Power outage could prove costly again for local baseball teams …

There’s a power outage in one section of the San Gabriel Valley.

Yes, your lights still work if you’re in the Pasadena Star-News coverage area. But no, your favorite local high school baseball team can’t hit the ball over the fence with any regularity.

Yep, the most popular moment in baseball, the one chicks dig, has almost vanished from these parts. In fact, home runs are so rare among local baseball teams that a white smoke signal should go out whenever one happens.

The funny thing is, the issue seems to be only effecting teams playing in the east of Glendale but west of the 605 Freeway. Go east of the 605 and there’s a sophomore masher at Gladstone named Aldo Perez, who leads the entire Southern Section in home runs with nine.

A sophomore!

Further down from Perez in the standings is Glendora’s Nick Kaye with four. As for the Pasadena Star-News coverage area, there’s three players — Monrovia’s Eric Herrera and Pasadena’s Niko Lopez and Tyler Bradley — tied with two apiece.

So what’s the problem? It’s a question that befuddles area coaches who swear they still allow their players to swing for the fences.

Coaches contacted for this story all pointed to the CIF-Southern Section’s requirement that baseball teams use less-lethal BBCOR bats. This started in 2012. BBCOR stands for Batted Ball Coefficient of Restitution. In lay terms, balls come off BBCOR bats with less velocity. But that can only be part of the explanation. So why everyone else hitting more homers?

“In general, on our side of the Valley I don’t think we have the same size guys that the east side of the Valley has in terms of natural build,” Monrovia head coach Brad Blackmore said. “You get out in the Inland Empire and you just see some big dudes. To make the answer real simple, we’re not growing those guys at Monrovia or Alhambra.

“You can get them as strong as you can in the weight room, but you can’t replace natural height. You just can’t. You can offset it by asking how many D-1 college pitchers have come out of this area in the past few years, but where are the D-1 hitters? All of the guys on our side of the Valley who have been monsters the past couple years have all been pitchers.”
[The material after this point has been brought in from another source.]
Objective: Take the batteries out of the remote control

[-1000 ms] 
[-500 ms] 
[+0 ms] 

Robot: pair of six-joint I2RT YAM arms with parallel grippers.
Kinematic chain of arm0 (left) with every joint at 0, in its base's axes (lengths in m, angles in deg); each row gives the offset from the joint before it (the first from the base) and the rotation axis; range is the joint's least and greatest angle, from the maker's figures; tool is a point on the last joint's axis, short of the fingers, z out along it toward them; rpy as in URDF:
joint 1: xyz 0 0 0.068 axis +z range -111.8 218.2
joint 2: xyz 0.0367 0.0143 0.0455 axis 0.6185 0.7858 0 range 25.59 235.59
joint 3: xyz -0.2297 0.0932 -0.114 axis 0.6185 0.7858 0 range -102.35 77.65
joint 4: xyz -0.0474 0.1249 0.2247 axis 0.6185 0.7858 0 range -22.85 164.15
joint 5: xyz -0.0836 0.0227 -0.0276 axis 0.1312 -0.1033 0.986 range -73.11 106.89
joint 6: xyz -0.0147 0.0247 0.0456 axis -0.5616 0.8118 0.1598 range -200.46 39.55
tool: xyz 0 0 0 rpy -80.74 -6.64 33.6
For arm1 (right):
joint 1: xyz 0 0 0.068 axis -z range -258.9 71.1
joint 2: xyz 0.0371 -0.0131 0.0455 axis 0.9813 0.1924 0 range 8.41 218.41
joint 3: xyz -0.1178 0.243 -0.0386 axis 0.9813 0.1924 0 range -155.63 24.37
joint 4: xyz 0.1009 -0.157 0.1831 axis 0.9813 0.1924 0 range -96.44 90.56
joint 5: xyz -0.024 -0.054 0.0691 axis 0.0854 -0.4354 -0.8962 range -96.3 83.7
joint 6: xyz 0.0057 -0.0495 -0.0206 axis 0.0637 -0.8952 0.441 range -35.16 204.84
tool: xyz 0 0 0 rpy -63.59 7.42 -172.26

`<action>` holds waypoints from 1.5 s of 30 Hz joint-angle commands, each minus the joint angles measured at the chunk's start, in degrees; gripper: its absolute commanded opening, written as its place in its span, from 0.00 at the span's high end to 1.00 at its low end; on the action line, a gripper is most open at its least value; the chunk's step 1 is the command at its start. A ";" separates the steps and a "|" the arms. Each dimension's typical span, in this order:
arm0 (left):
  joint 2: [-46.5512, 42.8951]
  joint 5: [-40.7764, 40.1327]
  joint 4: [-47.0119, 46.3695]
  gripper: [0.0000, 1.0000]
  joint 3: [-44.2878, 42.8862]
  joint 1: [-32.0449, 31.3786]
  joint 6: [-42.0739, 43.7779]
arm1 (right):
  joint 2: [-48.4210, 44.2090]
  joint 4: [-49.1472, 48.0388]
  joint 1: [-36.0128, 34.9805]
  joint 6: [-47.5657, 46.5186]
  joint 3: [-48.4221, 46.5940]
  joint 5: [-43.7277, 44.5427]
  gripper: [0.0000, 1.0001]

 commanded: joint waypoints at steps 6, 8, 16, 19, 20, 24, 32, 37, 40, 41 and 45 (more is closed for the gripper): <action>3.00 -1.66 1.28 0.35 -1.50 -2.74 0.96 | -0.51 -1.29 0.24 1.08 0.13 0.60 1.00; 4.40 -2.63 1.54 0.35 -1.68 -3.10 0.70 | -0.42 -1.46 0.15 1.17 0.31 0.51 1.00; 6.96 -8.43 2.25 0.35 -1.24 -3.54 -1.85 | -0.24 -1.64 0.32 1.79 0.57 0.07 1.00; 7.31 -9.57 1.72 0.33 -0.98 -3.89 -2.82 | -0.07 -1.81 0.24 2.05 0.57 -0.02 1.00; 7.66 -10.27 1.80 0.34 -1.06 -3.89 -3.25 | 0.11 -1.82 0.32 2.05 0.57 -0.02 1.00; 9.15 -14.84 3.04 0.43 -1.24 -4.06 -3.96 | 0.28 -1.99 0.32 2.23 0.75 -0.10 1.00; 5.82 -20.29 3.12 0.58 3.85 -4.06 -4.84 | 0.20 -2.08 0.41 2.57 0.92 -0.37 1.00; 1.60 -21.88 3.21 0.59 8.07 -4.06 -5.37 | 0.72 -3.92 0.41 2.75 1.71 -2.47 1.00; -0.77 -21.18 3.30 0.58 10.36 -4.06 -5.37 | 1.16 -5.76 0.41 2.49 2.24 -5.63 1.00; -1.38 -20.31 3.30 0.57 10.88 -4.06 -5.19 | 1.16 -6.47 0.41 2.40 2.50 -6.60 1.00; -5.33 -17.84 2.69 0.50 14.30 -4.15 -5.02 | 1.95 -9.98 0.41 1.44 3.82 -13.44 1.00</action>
For some perspective, Blackmore said that Monrovia’s 1998 team had six players with six or more home runs. Contrast that with last year’s Alhambra team, which won 22 games but hit only three home runs last season, and you can see there’s a definite lack of pop that appears to be getting worse.

Don’t get it wrong, the area is still formidable. The reason can be traced to strong pitching. So while win totals may look the same as 10 or 20 or even 30 years ago, they’re merely masking the power outage that’s taking place.
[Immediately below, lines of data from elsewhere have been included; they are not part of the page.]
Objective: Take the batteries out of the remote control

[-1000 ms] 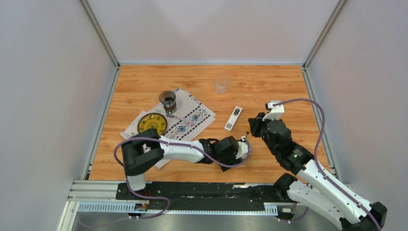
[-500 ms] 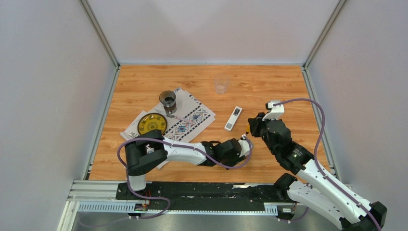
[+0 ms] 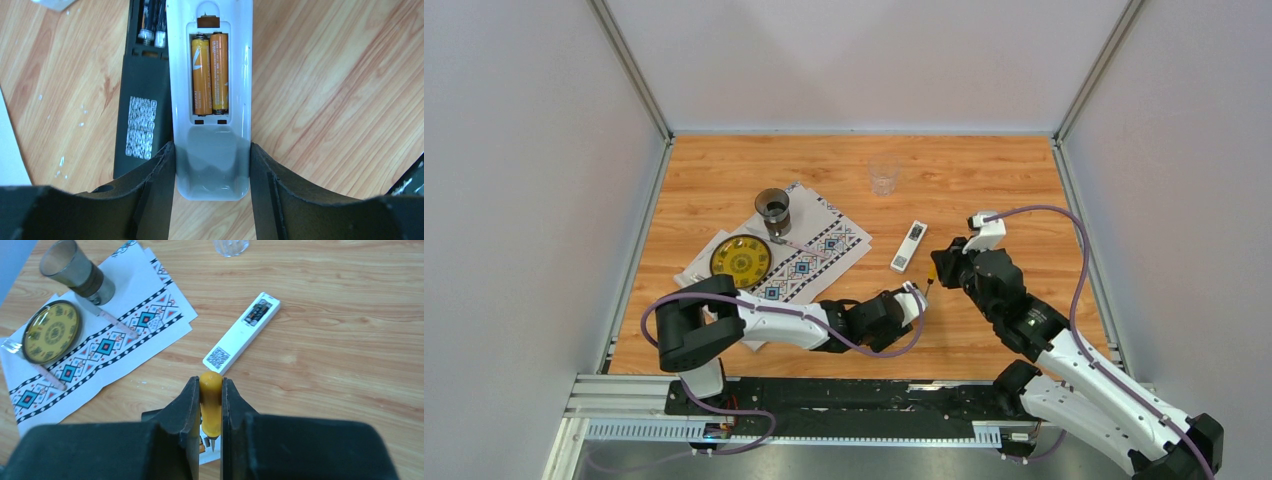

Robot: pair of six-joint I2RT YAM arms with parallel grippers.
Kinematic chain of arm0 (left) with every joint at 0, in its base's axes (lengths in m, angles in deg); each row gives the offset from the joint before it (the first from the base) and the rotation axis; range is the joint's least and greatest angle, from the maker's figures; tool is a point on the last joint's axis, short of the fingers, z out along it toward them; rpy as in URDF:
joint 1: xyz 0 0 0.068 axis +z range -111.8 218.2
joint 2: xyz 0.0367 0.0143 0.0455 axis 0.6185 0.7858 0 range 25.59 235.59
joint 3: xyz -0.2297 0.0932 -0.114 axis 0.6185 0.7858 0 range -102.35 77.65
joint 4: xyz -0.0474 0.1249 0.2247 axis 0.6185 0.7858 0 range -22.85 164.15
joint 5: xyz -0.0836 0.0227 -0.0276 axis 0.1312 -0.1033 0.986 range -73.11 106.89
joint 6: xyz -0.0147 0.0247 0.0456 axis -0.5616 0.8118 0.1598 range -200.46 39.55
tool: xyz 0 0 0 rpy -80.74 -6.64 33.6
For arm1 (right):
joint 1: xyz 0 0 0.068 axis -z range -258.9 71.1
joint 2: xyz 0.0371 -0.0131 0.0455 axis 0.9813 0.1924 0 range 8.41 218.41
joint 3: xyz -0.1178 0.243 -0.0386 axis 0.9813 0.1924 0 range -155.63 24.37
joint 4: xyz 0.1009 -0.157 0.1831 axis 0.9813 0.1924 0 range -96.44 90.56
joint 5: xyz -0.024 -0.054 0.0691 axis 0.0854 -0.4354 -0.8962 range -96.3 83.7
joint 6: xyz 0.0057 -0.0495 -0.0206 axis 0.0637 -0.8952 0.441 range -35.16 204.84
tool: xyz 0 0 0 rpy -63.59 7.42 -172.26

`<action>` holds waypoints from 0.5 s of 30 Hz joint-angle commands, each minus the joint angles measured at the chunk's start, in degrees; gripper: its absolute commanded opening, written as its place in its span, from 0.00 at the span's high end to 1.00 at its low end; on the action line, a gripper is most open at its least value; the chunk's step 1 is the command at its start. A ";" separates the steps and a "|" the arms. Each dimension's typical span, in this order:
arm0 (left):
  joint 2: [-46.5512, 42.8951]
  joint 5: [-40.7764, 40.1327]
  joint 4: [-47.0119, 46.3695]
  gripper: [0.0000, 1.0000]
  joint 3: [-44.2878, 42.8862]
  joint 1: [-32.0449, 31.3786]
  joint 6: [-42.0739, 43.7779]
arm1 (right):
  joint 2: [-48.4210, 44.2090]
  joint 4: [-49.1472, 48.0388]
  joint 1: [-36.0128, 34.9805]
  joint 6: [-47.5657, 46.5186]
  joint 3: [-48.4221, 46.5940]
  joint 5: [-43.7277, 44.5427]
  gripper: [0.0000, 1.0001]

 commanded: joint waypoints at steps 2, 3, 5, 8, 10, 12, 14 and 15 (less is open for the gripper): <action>-3.40 2.38 7.73 0.42 6.53 0.42 0.88 | 0.53 -8.33 0.13 -0.51 1.44 -9.83 1.00; -4.97 2.74 7.47 0.40 7.06 0.42 0.89 | 0.71 -8.95 0.13 -0.60 1.62 -10.63 1.00; -6.65 3.26 6.94 0.32 8.55 0.42 0.54 | 0.71 -10.35 0.13 -0.51 2.15 -12.30 1.00; -9.82 2.31 6.59 0.23 10.40 0.42 -0.08 | 0.80 -11.24 0.13 0.10 2.50 -13.19 1.00; -11.58 1.78 5.63 0.20 11.46 0.42 -0.43 | 0.45 -11.85 0.13 0.54 2.76 -13.72 1.00; -12.11 0.90 4.83 0.18 12.60 0.42 -0.70 | 0.18 -12.29 0.13 0.98 3.38 -14.07 1.00; -11.67 0.02 4.39 0.17 12.78 0.42 -0.87 | 0.53 -12.38 0.13 1.51 3.73 -14.68 1.00; -10.97 -0.16 4.39 0.18 12.70 0.42 -0.96 | 0.71 -12.29 0.13 1.60 3.73 -14.95 1.00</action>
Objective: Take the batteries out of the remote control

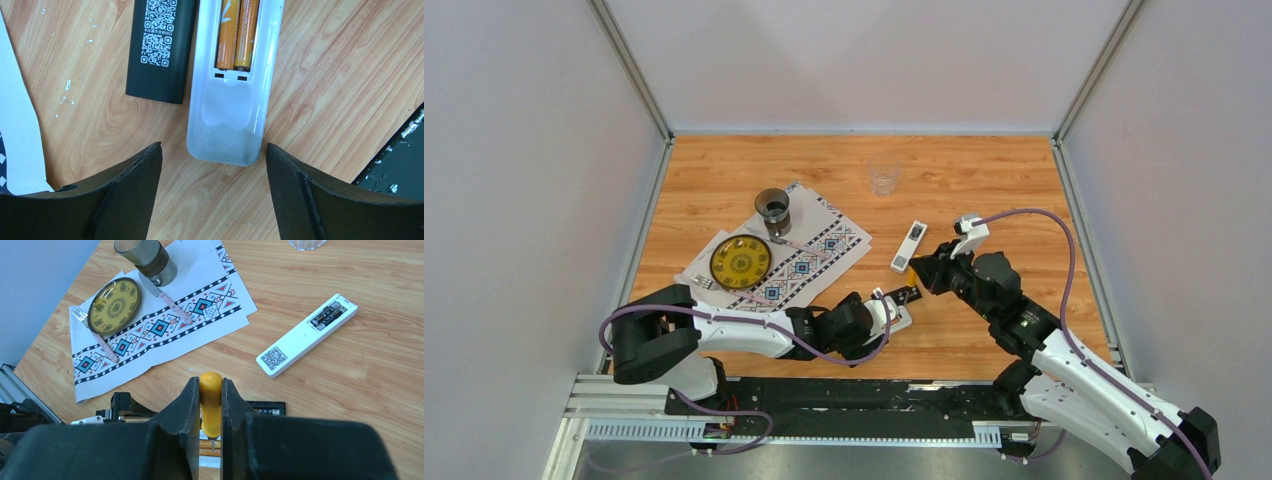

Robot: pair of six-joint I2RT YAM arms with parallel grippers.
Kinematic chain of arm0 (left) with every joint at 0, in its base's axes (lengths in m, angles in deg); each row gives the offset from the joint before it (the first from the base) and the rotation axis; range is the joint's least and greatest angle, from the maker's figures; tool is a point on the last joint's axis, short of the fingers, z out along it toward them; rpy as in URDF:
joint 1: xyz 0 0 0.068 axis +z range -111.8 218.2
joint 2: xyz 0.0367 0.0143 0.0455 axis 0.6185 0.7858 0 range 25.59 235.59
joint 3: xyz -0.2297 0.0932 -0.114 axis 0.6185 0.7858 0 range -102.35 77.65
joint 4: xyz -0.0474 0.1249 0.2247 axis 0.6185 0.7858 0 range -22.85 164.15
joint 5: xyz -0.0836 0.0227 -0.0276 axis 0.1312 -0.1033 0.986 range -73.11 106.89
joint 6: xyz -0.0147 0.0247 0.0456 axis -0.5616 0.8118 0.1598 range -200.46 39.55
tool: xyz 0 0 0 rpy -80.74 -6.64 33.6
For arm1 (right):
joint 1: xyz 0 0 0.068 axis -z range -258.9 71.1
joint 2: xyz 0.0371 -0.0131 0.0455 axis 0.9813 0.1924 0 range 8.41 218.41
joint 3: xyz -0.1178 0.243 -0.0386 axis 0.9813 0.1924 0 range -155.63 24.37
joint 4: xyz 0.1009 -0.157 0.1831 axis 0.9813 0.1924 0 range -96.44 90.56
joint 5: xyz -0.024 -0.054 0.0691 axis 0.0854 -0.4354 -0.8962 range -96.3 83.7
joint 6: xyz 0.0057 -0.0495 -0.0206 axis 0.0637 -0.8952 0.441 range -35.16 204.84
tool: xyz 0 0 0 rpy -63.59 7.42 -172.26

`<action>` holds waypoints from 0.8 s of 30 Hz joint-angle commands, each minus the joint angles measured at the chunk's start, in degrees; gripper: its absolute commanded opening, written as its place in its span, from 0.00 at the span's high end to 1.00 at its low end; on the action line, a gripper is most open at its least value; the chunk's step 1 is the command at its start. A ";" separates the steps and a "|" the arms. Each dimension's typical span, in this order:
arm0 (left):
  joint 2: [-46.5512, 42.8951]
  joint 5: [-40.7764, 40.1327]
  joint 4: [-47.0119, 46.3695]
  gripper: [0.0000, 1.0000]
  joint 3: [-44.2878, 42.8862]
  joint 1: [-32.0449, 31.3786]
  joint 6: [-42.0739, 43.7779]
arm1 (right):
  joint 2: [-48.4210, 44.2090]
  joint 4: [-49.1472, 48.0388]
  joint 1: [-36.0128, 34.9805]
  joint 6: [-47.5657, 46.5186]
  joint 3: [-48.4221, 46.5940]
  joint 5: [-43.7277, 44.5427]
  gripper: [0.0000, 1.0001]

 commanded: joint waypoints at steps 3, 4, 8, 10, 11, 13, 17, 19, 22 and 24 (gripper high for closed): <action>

So far this season, there are seven area pitchers with ERAs of less than 1.00. However, postseason success has eluded the area’s top teams in recent years because they’re too often forced to manufacture runs rather than enjoy the two-second jackpot a home run can provide.

In addition to making chicks happy, home runs eliminate mistakes and take pressure off. They change the momentum of a game the way nothing else can. Without them, or at least the threat of them, the pressure to score can be too much and it wouldn’t matter if Clayton Kershaw was on the mound.

“It’s absolutely frustrating,” veteran Alhambra head coach Steve Gewecke said. “Because here’s what has to happen: we have to play absolutely perfect. We have to take chances to score that we wouldn’t otherwise take if we had a big bopper on our team.

“We played pretty darn well at Laguna Beach in the playoffs last year, hung a slider and it was game over, basically. Because their guy overpowered us.”

Alhambra is the perfect case in point. Marco Briones, who graduated last June, was one of the best pitchers in school history. Yet the Moors couldn’t make it past the second round in Briones’ junior and senior seasons and scored just six runs total in four playoff games.

It appears the same fate awaits Alhambra and several other area teams this postseason. Yes, pitching wins championships. But the amount of wasted great pitching performances by local teams in the playoffs are starting to pile up.

Hopefully, this year stockpile of good arms don’t go to waste again. But that means the ball has to start leaving the yard sooner rather than later.